Ring Muscle-ups Dominated 26.2 and Crossfit Open 26.3 Workout Points to Pulling Tests

The Crossfit Open 26. 3 Workout has been revealed after a Week 2 test—Workout 26. 2—whose defining features were ring muscle-ups and advanced pulling movements. Jonathan Kinnick documented that 26. 2 carried a 15-minute cap, dramatic pile-ups at the 112th rep, and numbers that expose how muscle-ups reshaped Rx participation and finishing rates.
Workout 26. 2: Jonathan Kinnick’s breakdown of ring muscle-ups, pulls and time caps
Workout 26. 2, presented by Air National Guard, alternated dumbbell snatches, dumbbell overhead walking lunges, pull-ups, chest-to-bar pull-ups, and ring muscle-ups, and imposed a stiff 15-minute time cap. The muscle-ups, placed on rings instead of bars used in prior Opens, proved the biggest bottleneck: 9, 918 women and 41, 773 men completed at least one ring muscle-up. A large pile-up occurred at the 112th rep, and most athletes who moved past that point were time-capped during the first 10 muscle-ups.
Chest-to-bar pull-ups were less prohibitive: over 58, 000 women and 100, 000 men managed at least one rep across all divisions. Still, finishing the Rx’d version was rare—only 4% of women and 13% of men completed all reps inside the time cap. Those numbers frame how technical pulling movements and ring transitions affected athlete outcomes on 26. 2.
Crossfit Open 26. 3 Workout: what 26. 2’s participation and country data suggest
Data from 26. 2 shows advanced pulling movements reduced Rx’d participation compared with Week 1. For women aged 18–34, 70% performed 25. 2 as Rx’d versus 78% on 26. 1. For men aged 18–34, 88% performed 26. 2 as Rx’d compared with 92% on 26. 1. Top countries by Rx’d participation on 26. 2 were South Korea (88%), Australia (84%), and the United States (78%).
Finishing the Rx’d version was especially rare by country: Spain led with a 10. 1% finish rate, followed by Australia and Italy at 8. 4%. When looking specifically at who achieved at least one muscle-up, Australia (29. 5%), Spain (28. 8%), and France (28. 2%) led. These patterns suggest that the Crossfit Open 26. 3 Workout, now revealed as the final Open test, will be judged first by how it challenges athletes on pulling complexity and athlete choices on Rx’d entries.

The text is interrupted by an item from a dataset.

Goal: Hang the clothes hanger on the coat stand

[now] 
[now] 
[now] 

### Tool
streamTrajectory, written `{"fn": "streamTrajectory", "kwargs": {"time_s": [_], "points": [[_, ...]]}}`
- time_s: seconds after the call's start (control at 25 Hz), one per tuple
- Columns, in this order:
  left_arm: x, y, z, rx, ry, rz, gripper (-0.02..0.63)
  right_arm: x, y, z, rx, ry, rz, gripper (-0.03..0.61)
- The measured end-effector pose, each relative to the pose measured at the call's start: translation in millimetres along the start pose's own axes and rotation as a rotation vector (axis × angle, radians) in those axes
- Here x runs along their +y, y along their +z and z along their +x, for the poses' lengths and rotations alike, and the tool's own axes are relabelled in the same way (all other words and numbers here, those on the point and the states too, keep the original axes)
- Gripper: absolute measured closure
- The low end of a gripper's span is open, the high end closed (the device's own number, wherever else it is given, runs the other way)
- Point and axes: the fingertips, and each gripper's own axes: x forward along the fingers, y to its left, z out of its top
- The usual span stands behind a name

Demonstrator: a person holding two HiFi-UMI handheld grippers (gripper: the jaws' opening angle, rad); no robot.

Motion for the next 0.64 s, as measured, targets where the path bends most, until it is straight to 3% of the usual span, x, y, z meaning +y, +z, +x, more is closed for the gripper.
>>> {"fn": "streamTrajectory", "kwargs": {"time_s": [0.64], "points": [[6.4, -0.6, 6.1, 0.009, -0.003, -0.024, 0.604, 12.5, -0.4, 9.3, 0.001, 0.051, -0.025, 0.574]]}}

Scenarios for the Crossfit Open 26. 3 Workout and the Community Cup tiers
If the 26. 2 pattern continues… If the Open keeps emphasizing ring muscle-ups and advanced pulling movements, expect Rx’d participation to stay suppressed and finish rates to remain low. The 15-minute time cap and the 112th-rep pile-up on 26. 2 produced only 4% of women and 13% of men finishing Rx’d; a similar profile in 26. 3 would likely push many athletes to scale and reduce top-tier finish percentages. For the 2026 season, that dynamic will matter because the Community Cup tier you enter is based on the level you receive after submitting scores for all three Open workouts.

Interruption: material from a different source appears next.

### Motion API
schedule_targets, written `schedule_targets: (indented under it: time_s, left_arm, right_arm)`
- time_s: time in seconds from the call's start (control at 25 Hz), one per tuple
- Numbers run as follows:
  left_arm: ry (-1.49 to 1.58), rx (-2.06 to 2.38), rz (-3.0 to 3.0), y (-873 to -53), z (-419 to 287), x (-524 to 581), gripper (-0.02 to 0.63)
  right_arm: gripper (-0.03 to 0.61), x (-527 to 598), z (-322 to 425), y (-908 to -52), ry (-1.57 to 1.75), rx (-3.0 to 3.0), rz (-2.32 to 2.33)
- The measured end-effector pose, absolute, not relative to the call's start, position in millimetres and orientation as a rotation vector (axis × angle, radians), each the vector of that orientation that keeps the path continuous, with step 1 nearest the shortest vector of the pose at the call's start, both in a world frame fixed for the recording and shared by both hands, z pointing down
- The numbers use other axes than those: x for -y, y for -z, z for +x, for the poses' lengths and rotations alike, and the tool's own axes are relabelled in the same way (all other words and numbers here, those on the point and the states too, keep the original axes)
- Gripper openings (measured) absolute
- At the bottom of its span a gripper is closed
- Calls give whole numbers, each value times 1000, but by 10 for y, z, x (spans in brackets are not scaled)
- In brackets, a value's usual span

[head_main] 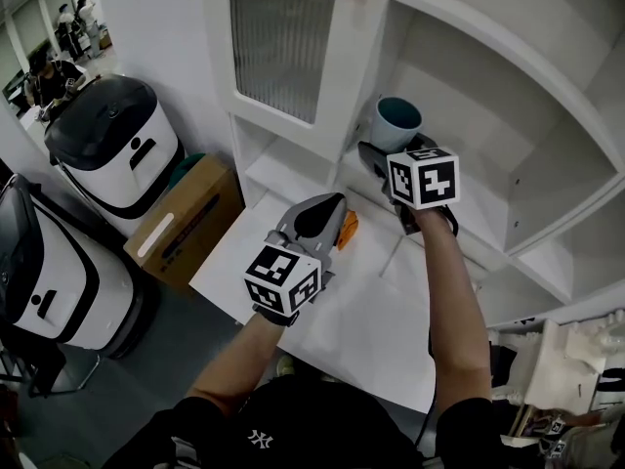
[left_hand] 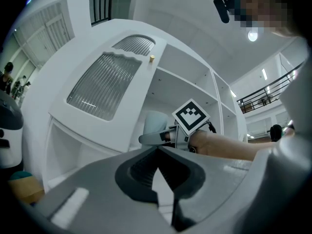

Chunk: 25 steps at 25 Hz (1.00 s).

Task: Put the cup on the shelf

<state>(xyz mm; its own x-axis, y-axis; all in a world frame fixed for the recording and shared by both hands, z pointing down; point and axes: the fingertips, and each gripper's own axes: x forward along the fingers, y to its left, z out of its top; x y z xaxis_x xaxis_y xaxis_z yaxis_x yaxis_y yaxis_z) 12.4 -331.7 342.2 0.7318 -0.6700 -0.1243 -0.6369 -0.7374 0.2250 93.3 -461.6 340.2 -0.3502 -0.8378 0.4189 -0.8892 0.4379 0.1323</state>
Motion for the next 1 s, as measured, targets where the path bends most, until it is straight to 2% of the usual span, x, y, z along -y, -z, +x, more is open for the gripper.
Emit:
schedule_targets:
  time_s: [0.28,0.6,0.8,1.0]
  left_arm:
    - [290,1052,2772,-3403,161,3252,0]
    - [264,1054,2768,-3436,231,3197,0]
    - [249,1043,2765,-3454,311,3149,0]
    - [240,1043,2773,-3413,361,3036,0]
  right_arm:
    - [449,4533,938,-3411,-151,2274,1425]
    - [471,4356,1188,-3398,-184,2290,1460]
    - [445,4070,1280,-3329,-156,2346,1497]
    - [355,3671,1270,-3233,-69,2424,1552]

Should the 26. 3 workload shift away from cutting pulling complexity… A 26. 3 that lowers the technical pull or muscle-up demand could reverse the 26. 2 trend. Participation at Rx’d levels rose from 25. 2 to 26. 1 in both women and men 18–34 age groups; removing the biggest muscle-up barrier could move Rx’d percentages back toward the 26. 1 figures (78% for women 18–34 and 92% for men 18–34). That would raise the share of athletes finishing Rx’d and change percentile placements used to seed Community Cup tiers.

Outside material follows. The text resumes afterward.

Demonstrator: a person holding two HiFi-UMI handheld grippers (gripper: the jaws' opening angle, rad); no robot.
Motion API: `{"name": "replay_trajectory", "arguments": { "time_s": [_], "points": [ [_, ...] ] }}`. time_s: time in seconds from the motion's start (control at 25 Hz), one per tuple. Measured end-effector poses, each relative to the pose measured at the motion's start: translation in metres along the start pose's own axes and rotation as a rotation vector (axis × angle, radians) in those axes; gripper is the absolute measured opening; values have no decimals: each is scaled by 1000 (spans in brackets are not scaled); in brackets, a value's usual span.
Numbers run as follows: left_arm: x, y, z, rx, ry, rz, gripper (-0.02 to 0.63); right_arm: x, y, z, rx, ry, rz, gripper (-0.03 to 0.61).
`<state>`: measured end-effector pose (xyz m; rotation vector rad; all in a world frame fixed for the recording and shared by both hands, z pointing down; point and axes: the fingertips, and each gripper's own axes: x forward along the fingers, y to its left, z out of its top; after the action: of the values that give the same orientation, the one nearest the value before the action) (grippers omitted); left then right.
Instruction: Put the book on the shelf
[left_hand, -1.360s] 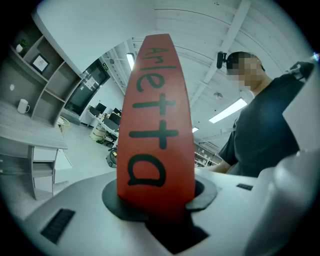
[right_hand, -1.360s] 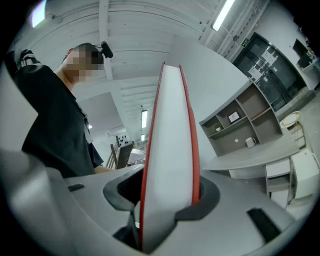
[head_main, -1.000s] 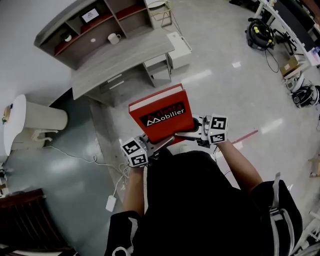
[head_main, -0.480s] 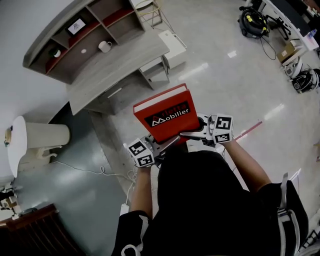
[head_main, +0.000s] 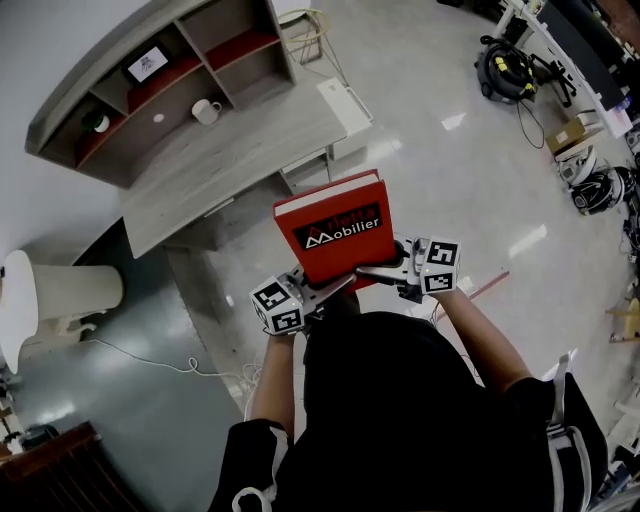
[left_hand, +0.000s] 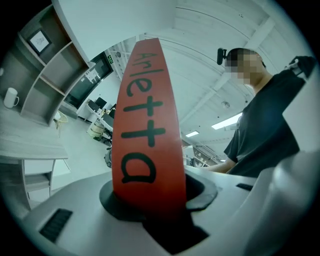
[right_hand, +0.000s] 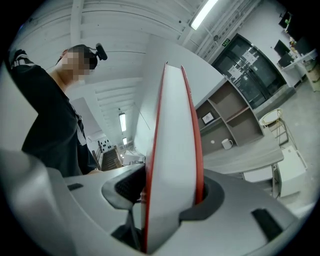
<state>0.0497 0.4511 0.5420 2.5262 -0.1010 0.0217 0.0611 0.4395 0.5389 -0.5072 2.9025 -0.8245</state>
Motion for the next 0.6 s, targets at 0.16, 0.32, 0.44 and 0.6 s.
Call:
{"name": "replay_trajectory", "arguments": {
  "time_s": [0.16, 0.32, 0.44, 0.6],
  "points": [
    [-5, 51, 35, 32, 18, 6, 166, 27, -47, 27, -12, 18, -43, 209],
    [-9, 93, 65, 48, 26, 17, 178, 51, -87, 51, 18, 21, -82, 218],
    [-18, 137, 92, 49, 20, 24, 183, 79, -125, 73, -12, 54, -102, 225],
    [-32, 173, 115, 49, 17, 55, 183, 108, -156, 90, -14, 64, -107, 235]
  ]
}}
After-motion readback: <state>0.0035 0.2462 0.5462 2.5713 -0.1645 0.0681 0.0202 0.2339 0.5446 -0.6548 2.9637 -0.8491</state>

Based on context data, the next confirmed milestone is athletes submitting scores for all three Open workouts, which determines Community Cup tiers. What the context does not resolve is the exact movement list, rep scheme, or time-cap details of the Crossfit Open 26. 3 Workout beyond its public revelation. For now, the clearest forward signal is how athletes score and submit on the remaining Open test set—those totals will determine tiers and clarify whether the ring muscle-up era seen in 26. 2 carried into the final Open test.